Há também a mobilização dos deputados com suas emendas, que chegaram com força a todos os cantos do país. São coisas que as pessoas entendem: obras, estradas, hospitais, reforçando um exército com líderes comunitários, prefeitos e vereadores. Por tudo isso, Bolsonaro, apesar da segunda colocação, larga com muita força para essa nova etapa.

Lula, igualmente, tem uma conexão histórica com as pessoas mais humildes, que recordam seus feitos do passado, principalmente na área social e no momento econômico positivo vivido no seu governo. Traz consigo números e indicadores que repete a todo momento, além das vitórias em série na Justiça. Angariou apoio da terceira e do quarto colocado, Simone Tebet e Ciro Gomes, além de governadores e deputados bons de voto. E, claro, faltando 1,8 milhão de votos para ter vencido no primeiro turno, vem embalado para consolidar a eleição.

Contudo, o ex-presidente precisa ir além se quiser vencer a eleição presidencial. Deve dar respostas a questões ainda nebulosas para uma parcela importante da população: o que fará para que cenas do passado, como mensalão e petrolão, não se repitam? O que é possível esperar na área econômica? São pontos fundamentais dos quais ainda se esquiva, podendo afastá-lo do eleitor que não deseja Bolsonaro, mas também tem receio em votar no petista. Lula é um político experiente, pragmático, capaz de fazer complexas construções políticas — mesmo a contragosto de aliados, como ao trazer Geraldo Alckmin para a vaga de vice, visando o centro.
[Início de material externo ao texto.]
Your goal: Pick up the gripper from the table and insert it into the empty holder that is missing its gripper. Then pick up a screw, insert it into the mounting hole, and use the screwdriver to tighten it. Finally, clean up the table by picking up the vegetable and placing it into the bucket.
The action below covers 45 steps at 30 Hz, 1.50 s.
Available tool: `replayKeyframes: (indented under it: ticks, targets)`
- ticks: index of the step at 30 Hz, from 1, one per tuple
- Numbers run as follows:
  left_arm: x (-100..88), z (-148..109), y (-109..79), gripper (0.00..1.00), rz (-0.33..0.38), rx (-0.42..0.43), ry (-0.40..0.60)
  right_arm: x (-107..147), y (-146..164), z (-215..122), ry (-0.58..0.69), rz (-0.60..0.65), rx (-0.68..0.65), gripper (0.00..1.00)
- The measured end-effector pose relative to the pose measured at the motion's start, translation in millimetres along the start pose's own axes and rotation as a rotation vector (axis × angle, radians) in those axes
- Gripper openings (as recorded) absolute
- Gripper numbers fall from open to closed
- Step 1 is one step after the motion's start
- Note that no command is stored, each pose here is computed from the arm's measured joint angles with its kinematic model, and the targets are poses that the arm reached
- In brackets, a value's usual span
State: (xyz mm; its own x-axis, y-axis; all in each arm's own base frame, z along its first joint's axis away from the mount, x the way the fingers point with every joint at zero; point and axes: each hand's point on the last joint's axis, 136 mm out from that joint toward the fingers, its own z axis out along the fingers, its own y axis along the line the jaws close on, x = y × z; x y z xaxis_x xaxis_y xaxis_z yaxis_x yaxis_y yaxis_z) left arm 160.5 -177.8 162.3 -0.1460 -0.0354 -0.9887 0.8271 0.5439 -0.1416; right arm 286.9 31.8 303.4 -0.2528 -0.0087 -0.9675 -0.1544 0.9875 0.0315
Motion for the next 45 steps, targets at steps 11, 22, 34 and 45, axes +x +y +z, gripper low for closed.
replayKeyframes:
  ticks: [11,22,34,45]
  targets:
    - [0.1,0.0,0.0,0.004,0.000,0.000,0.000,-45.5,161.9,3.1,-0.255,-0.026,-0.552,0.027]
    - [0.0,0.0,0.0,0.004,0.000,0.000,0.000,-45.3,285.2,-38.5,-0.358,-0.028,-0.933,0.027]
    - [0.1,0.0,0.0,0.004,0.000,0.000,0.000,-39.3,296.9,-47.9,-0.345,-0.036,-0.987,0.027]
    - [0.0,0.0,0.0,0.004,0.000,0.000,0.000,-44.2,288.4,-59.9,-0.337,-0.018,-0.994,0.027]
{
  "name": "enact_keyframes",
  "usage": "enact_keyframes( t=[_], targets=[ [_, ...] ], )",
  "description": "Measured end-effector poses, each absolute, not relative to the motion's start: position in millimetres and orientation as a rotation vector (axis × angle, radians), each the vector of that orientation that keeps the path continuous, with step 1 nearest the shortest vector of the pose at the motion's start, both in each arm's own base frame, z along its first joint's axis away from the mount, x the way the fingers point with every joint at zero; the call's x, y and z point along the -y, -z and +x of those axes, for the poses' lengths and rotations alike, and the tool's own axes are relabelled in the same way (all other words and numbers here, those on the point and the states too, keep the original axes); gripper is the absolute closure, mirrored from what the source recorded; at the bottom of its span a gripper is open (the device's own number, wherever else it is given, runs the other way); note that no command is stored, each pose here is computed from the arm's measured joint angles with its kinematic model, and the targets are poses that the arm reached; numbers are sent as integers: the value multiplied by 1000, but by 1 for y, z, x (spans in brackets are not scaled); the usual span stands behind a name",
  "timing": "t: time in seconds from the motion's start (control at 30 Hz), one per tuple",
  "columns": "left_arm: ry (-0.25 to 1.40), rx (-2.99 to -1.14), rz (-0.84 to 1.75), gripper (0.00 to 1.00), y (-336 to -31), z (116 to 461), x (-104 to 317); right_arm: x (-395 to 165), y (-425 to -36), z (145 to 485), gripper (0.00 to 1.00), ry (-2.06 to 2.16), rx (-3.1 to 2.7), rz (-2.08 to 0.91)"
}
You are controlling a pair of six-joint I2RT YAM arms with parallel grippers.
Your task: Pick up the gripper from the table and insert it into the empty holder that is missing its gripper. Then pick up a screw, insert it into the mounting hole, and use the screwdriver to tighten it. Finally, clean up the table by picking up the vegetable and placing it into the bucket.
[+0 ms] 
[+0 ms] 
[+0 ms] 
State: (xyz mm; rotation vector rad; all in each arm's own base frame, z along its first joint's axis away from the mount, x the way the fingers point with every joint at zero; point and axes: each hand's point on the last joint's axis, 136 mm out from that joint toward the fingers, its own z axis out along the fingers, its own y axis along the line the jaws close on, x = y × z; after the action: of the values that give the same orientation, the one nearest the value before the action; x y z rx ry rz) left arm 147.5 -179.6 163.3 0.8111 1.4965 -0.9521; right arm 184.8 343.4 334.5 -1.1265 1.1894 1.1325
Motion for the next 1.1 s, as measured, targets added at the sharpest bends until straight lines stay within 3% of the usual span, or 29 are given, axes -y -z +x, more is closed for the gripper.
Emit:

Olhar para o retrovisor é importante, mas Lula precisa agora mirar o horizonte e ser capaz de dar respostas sobre o futuro.

Será um segundo turno diferente, aberto a ter reviravoltas. Lula e Bolsonaro têm a chance de recalibrar suas estratégias e apresentar seus projetos de governo com transparência. Ao final, após a escolha democrática do povo, ambos devem lidar com a multiplicidade de visões de nosso país. São 200 milhões de brasileiros, que não se dividem unicamente entre A ou B. Maiorias e minorias precisam ser respeitadas, não por imposição de suas ideias particulares, mas pelo diálogo construtivo e desafiador do bom senso e do equilíbrio. E isso não é papo de centrista, mas sim de uma nação que precisa seguir seu rumo, seja qual for o vencedor.

Soraia Hanna é jornalista e sócia-diretora da Critério – Resultado em Opinião Pública.